Senator Corker has called for immediate hearings on the JP Morgan losses to explore questions that many will see as key to the practical implementation of the Volcker Rule:

  1. Are we confident that taxpayers are fully protected from losses at major financial institutions?
  2. Were these [JP Morgan transactions] bona fide hedging transactions, or were these poorly managed proprietary trades? And what, precisely, is the distinction?
Senator Levin issued a statement calling the JP Morgan losses more evidence for the need for Volcker Rule regulations.

The enormous loss JP Morgan announced today is just the latest evidence that what banks call 'hedges' are often risky bets that so-called 'too big to fail' banks have no business making. Today’s announcement is a stark reminder of the need for regulators to establish tough, effective standards to implement the Merkley-Levin language to protect taxpayers from having to cover such high-risk bets.


Senator Merkley issued a sharply worded statement highly critical of JP Morgan, and calling the losses precisely the kind of thing the Volker Rule firewall is intended to prevent. 

What yesterday’s announcement makes abundantly clear is that even J.P. Morgan, supposedly the best risk manager on Wall Street, can make bets that go spectacularly wrong.

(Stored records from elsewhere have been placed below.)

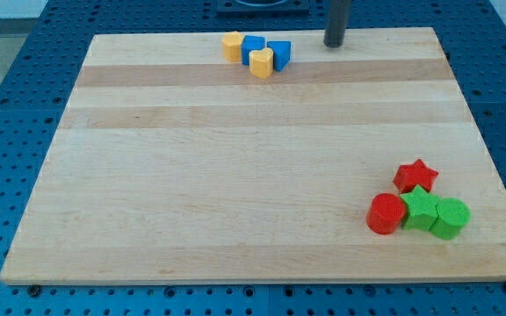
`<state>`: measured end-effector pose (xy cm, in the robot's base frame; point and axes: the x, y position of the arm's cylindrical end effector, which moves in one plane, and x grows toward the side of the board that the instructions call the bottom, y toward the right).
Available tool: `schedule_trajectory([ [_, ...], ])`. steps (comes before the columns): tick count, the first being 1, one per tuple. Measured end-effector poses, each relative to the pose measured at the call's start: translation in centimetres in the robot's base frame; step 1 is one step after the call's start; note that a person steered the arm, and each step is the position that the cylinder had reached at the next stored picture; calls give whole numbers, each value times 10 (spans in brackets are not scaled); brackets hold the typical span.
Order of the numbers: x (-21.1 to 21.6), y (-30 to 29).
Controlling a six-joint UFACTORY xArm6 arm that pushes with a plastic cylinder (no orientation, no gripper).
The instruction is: Move the blue triangle to the center
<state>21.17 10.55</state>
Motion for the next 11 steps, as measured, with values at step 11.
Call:
schedule_trajectory([
  [11,73,-58],
])
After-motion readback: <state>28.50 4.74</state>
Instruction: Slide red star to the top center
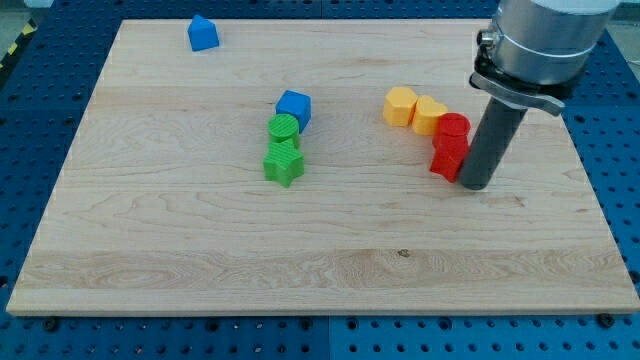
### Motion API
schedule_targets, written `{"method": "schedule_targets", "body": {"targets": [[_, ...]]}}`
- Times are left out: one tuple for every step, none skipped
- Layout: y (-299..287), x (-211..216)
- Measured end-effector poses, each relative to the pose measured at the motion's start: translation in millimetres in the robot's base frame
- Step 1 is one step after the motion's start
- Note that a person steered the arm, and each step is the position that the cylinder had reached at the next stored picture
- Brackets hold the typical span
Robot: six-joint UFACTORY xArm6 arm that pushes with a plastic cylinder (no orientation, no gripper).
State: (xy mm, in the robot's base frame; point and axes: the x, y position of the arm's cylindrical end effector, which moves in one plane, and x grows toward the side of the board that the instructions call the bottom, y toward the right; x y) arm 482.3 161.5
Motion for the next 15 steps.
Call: {"method": "schedule_targets", "body": {"targets": [[-25,-10],[-66,-14],[-59,-1],[14,31],[65,20],[47,1],[0,-16],[-45,-41],[-89,-62],[-121,-88],[-129,-121],[-136,-136],[-135,-108],[-121,-107],[-119,-136]]}}
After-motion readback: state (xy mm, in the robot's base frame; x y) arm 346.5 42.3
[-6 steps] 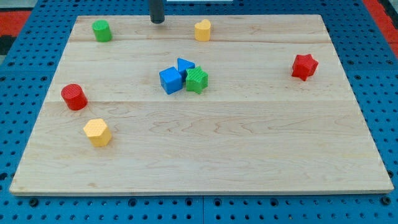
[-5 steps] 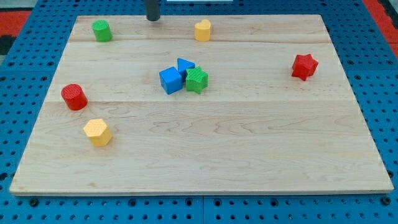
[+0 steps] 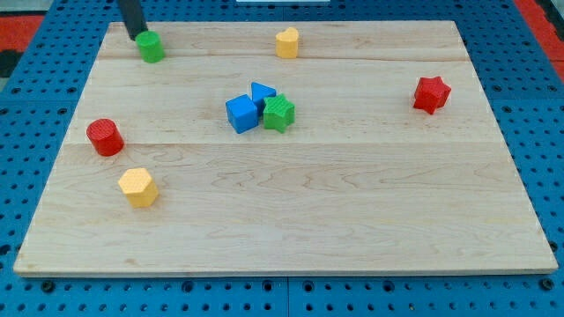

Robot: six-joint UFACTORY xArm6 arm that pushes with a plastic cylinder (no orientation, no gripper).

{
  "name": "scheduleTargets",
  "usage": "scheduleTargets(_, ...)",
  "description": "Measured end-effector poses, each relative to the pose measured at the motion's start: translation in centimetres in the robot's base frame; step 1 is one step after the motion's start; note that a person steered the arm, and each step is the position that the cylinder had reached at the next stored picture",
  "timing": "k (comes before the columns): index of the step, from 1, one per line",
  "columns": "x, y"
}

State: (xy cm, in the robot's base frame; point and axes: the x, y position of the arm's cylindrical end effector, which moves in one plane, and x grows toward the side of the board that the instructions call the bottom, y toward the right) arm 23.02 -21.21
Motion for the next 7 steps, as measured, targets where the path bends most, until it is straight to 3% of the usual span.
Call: scheduleTargets(7,13.3,3.7)
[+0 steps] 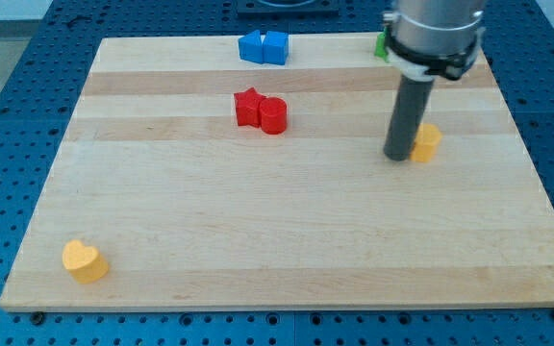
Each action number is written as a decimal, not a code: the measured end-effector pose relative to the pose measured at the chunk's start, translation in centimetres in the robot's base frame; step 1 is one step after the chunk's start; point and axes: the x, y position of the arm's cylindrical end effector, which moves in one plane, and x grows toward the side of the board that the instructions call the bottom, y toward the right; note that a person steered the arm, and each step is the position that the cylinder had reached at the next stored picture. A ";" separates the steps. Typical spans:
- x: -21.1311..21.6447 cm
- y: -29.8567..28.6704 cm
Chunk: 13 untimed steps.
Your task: Push yellow heart closer to yellow hexagon
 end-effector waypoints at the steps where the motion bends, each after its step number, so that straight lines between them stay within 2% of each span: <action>1: -0.6 0.4; 2: 0.7 -6.4; 4: 3.5 -29.0; 5: 6.2 -40.1; 6: 8.4 -44.9; 7: 8.5 -44.9; 9: 15.4 -44.9; 10: 16.5 -43.0; 13: 13.2 -27.4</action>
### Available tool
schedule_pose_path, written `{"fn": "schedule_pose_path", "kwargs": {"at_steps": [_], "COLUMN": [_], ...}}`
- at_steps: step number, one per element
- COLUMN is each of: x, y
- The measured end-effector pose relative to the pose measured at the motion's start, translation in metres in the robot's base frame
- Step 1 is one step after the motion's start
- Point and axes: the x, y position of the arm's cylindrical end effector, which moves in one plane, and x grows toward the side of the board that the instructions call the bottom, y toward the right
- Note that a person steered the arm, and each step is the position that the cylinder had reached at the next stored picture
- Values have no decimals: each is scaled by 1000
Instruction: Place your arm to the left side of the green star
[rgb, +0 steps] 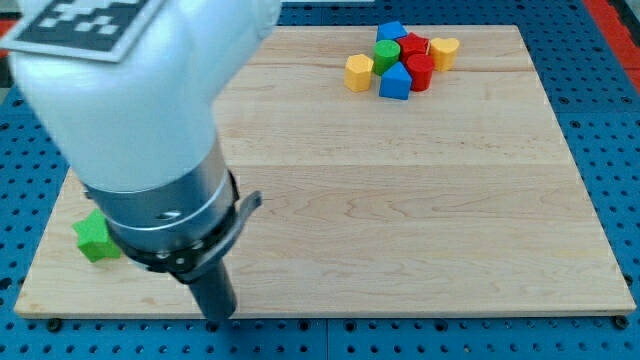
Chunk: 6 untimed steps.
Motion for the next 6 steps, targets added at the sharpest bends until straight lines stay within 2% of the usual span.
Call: {"fn": "schedule_pose_path", "kwargs": {"at_steps": [1,3,5,6], "x": [-1,-1,-84,-94], "y": [-33,-193,-178,-128]}}
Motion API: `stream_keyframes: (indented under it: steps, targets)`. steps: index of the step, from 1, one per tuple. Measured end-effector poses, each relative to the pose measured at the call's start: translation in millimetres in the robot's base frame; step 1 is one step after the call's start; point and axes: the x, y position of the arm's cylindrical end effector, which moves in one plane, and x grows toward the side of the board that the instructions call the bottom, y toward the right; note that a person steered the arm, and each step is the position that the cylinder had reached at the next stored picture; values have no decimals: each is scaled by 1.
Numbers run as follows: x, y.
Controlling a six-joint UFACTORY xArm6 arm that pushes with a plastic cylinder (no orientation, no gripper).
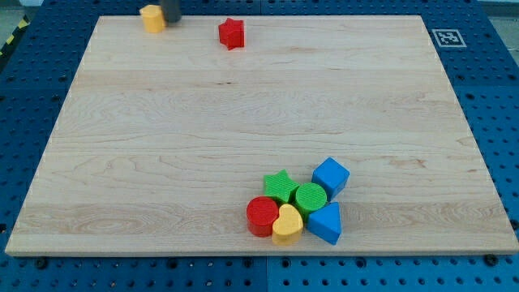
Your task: Move the red star to the bottom right of the yellow hexagon
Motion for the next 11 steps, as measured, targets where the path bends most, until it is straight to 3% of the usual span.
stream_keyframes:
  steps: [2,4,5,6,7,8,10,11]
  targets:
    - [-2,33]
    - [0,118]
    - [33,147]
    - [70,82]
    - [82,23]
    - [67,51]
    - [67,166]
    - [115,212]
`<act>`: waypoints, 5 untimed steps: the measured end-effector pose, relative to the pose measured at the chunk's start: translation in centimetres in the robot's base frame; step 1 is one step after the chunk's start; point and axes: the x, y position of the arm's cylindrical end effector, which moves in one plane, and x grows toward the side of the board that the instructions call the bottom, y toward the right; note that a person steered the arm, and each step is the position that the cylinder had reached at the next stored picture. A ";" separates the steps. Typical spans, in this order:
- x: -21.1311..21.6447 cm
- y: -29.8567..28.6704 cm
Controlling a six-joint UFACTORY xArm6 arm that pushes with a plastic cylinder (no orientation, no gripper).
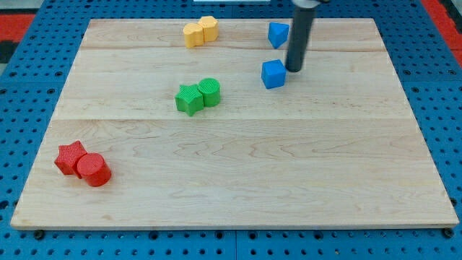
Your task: Place the blue triangle towards the top of the blue cube
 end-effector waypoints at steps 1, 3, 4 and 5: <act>0.2 -5.2; 2.1 -9.2; -0.1 -4.2; -2.8 5.3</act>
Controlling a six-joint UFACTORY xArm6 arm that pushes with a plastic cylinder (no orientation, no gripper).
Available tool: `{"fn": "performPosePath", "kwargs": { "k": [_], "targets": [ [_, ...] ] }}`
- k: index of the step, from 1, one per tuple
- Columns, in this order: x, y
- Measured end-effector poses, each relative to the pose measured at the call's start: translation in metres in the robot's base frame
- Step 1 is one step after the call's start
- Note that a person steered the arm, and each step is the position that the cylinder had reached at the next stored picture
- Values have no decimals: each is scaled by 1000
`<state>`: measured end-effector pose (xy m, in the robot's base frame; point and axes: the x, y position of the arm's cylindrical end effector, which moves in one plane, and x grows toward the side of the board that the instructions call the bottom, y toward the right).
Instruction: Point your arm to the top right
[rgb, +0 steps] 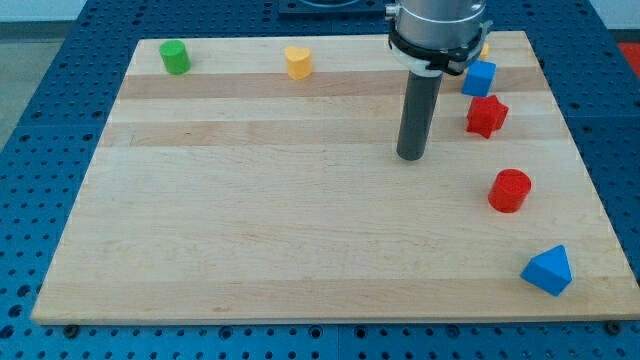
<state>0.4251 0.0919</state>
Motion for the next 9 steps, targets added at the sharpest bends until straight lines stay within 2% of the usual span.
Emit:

This is exactly why the banks that our businesses and families depend for loans should not be in the hedge fund business.


Moreover, it is essential that bank regulators issue rules that do not permit hedge fund investments by Wall Street banks to be disguised as ‘market making’ or ‘risk mitigation,’ as this case so dramatically demonstrates.

I ask, once again, that regulators implement without delay a Volcker Rule as intended by Congress, with a clear, effective firewall between hedge fund-like trading and traditional banking.

American families and businesses should not be subsidizing these types of risks or victimized by these types of losses. We need a wholesale change of culture at our banks and at our regulatory agencies, which is precisely what the Volcker Rule firewall is intended to create.
Given JP Morgan's now shattered reputation as one of the best risk managers on Wall Street, the furor on the Hill about the staggering, and the election year climate, it is certain these Senate hearings will be full of fireworks.  This renewed focus on the Volker Rule will also likely light a fire under regulators to implement their Volker Rule regulations.